* **Your task**: From the listing below, copy each line that holds "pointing".

╭──

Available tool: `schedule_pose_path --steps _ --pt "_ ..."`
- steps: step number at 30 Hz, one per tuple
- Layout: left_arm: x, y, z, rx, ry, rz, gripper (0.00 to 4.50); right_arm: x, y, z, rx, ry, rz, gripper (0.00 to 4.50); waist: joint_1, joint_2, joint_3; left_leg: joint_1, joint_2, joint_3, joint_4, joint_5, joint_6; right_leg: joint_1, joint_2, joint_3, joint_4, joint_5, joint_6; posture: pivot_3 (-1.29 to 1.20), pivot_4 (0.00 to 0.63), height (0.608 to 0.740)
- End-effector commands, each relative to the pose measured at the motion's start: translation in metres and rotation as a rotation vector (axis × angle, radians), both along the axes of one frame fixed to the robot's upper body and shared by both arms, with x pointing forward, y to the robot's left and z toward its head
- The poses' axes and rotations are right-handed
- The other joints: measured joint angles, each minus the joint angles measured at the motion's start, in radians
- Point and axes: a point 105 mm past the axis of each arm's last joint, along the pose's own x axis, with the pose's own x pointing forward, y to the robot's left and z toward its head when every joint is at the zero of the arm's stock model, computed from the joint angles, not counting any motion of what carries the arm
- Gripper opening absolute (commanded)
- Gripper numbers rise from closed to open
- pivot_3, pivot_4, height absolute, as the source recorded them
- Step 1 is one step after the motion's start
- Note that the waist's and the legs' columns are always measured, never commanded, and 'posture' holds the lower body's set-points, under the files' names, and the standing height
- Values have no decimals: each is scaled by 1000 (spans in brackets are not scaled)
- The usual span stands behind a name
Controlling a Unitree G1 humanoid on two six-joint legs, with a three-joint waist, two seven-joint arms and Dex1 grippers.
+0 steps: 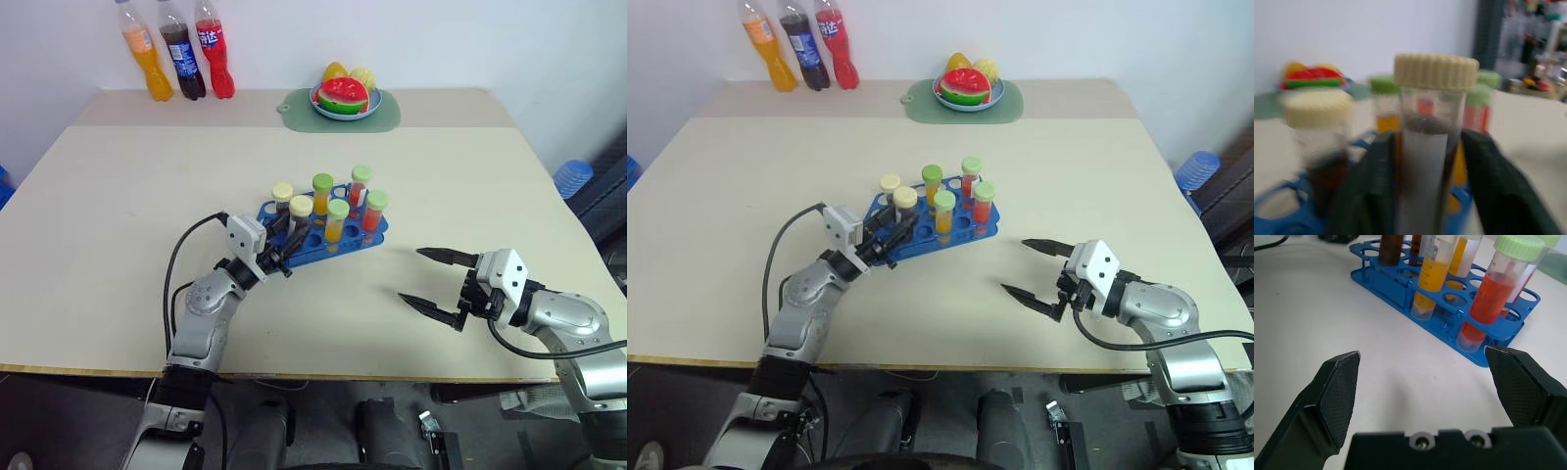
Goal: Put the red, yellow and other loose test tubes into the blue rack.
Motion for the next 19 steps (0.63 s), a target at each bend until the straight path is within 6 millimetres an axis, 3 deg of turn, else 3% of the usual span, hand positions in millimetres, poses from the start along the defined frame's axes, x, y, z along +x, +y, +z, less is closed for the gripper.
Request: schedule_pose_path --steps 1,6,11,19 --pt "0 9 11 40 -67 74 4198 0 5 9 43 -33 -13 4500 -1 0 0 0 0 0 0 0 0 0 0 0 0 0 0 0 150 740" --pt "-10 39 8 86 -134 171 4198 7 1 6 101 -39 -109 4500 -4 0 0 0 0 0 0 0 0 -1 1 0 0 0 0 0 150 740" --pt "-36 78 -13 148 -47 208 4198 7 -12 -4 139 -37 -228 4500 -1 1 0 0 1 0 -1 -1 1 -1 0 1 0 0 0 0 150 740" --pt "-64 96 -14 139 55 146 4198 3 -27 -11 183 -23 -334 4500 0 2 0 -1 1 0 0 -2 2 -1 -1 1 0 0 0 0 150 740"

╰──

* **Output for this task**:
- End-effector commands, each relative to the pose measured at the motion's start: translation in metres and rotation as a rotation vector (axis × angle, radians), both along the axes of one frame fixed to the robot's upper body and shared by both arms, with x pointing forward, y to the robot's left and z toward its head
- Point and axes: a point 105 mm past the axis of each arm's last joint, along the pose's own x axis, with the pose's own x pointing forward, y to the robot's left and z toward its head when every joint is at the zero of the arm's stock model, computed from the joint angles, not counting any motion of what carries the arm

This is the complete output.